- [WORK TASK]: Please output the data below exactly as given, starting at its first line and stopping after the line that contains "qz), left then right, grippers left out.".

Dataset records:
________________________
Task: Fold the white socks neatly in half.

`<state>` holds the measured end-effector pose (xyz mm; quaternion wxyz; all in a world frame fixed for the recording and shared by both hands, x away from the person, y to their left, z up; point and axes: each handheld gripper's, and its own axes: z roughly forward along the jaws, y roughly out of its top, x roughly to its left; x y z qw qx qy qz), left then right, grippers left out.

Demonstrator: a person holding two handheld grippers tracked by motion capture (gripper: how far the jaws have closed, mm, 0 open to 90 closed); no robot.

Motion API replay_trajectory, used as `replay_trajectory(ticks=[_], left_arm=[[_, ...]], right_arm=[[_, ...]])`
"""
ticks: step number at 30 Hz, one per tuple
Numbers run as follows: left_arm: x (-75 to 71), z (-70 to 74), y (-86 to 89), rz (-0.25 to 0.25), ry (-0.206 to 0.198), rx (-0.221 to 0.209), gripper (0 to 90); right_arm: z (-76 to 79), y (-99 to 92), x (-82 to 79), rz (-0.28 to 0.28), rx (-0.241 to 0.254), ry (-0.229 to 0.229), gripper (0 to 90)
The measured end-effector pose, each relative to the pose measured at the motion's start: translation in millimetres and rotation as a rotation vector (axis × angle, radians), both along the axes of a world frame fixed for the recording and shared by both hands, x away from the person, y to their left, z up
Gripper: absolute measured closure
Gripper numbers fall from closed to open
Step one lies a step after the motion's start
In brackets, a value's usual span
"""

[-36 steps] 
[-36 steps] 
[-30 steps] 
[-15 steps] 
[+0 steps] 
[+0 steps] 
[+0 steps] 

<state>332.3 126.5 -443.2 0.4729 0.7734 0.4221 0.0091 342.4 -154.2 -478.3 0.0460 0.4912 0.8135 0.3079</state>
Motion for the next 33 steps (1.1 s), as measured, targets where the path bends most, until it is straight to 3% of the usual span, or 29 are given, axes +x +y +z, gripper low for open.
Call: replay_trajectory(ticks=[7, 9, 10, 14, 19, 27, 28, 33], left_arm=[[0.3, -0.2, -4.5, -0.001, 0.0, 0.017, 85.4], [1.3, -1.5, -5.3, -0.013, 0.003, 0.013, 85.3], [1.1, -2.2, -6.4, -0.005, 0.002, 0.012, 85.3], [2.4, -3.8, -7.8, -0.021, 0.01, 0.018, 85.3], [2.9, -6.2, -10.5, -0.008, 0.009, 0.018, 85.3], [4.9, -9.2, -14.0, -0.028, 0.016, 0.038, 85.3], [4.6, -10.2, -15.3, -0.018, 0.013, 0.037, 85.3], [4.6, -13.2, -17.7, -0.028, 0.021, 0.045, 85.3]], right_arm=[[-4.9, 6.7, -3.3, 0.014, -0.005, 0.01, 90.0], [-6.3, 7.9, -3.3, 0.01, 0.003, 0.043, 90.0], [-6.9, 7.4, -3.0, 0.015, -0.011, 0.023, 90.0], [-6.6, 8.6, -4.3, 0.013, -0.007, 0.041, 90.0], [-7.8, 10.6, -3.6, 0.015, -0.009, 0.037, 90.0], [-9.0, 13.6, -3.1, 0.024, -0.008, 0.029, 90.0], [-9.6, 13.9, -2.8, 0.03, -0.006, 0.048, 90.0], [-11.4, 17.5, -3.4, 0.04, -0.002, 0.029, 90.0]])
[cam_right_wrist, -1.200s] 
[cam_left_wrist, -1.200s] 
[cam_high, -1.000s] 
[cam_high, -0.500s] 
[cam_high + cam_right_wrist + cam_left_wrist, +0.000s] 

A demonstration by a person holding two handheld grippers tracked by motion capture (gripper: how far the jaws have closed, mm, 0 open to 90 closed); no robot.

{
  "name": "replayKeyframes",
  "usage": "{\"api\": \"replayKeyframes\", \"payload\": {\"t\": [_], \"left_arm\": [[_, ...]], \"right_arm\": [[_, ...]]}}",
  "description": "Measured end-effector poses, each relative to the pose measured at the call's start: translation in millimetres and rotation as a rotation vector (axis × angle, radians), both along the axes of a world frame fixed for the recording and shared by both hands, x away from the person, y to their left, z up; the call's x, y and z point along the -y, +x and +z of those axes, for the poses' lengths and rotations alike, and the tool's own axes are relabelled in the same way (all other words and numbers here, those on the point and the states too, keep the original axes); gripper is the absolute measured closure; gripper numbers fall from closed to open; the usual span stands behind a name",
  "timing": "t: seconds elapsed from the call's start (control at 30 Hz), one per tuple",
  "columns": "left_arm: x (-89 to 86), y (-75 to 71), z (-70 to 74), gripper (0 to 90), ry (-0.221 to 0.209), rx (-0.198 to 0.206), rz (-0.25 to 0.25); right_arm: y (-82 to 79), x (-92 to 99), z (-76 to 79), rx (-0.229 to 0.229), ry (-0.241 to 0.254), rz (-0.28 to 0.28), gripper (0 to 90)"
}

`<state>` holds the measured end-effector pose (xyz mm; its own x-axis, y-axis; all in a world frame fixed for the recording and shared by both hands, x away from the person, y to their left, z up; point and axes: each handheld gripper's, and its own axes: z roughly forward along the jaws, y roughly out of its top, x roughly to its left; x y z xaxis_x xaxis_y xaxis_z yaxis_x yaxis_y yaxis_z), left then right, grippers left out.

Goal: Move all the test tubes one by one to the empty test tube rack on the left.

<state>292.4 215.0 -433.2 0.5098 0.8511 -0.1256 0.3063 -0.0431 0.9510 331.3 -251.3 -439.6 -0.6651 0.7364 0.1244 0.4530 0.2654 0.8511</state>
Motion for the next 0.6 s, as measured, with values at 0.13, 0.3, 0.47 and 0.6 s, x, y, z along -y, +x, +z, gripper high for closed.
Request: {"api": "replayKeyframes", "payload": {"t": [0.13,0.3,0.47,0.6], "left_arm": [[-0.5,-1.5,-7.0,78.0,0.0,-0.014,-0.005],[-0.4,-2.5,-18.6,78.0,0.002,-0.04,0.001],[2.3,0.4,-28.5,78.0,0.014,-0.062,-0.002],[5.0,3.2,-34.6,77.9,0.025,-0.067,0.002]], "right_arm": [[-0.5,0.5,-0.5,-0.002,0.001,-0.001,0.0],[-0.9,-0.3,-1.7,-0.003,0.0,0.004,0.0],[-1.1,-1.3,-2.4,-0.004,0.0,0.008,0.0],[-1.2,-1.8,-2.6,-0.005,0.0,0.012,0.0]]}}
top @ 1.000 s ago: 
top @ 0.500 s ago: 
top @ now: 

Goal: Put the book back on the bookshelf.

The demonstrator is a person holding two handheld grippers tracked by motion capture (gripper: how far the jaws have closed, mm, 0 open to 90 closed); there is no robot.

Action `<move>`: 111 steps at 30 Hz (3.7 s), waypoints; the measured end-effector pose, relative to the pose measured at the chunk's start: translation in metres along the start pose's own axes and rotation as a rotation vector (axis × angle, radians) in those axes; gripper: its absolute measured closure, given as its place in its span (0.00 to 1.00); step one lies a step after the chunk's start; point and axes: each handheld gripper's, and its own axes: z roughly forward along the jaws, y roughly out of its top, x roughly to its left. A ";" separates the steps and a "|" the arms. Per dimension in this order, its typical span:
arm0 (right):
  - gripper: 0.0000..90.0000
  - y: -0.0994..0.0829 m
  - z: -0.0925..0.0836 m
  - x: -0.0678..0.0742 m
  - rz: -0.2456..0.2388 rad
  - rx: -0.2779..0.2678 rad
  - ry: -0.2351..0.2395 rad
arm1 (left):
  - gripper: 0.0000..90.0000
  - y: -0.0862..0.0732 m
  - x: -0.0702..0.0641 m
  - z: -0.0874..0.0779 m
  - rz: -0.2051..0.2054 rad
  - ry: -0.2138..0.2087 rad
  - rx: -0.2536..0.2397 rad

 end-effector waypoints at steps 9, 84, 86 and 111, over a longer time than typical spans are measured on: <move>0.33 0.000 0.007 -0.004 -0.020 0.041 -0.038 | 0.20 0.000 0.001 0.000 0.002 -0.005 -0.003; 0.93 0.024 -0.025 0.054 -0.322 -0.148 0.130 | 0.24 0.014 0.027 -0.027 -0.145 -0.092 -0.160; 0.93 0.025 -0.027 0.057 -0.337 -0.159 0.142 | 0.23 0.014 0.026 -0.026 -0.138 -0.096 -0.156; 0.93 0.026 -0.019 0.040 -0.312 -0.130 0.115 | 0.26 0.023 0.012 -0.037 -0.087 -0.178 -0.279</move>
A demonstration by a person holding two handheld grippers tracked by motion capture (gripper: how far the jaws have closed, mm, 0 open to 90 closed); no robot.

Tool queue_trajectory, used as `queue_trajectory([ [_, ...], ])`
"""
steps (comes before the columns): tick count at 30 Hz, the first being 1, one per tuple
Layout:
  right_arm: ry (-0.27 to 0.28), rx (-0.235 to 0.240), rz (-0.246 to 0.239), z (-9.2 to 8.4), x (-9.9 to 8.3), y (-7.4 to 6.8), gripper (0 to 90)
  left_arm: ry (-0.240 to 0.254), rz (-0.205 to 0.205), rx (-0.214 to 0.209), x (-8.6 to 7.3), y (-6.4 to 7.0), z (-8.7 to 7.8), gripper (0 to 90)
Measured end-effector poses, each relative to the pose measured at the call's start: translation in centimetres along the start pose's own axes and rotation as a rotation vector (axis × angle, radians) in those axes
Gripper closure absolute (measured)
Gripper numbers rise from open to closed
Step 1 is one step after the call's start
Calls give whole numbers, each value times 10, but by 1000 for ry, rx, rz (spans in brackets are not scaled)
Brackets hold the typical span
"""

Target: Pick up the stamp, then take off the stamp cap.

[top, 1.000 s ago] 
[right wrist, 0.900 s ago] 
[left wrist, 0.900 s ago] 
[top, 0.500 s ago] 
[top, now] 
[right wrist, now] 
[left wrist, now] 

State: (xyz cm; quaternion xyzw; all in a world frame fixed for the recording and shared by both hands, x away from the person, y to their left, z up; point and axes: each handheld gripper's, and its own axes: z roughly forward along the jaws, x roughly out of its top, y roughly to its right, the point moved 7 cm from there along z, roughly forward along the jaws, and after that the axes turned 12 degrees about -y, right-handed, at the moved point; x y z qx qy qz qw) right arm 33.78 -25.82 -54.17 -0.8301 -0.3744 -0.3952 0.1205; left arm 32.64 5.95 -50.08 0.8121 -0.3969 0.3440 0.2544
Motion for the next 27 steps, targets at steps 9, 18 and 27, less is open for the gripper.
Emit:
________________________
- [RESPONSE TO THE EXERCISE]:
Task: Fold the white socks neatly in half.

`<state>` holds the measured end-effector pose (xyz mm; quaternion wxyz; all in a world frame fixed for the recording and shared by both hands, x away from the person, y to their left, z up; point and axes: each handheld gripper's, and its own axes: z roughly forward along the jaws, y roughly out of its top, x roughly to its left; x y z qw qx qy qz), left then right, grippers left out.

This answer requires no further additions.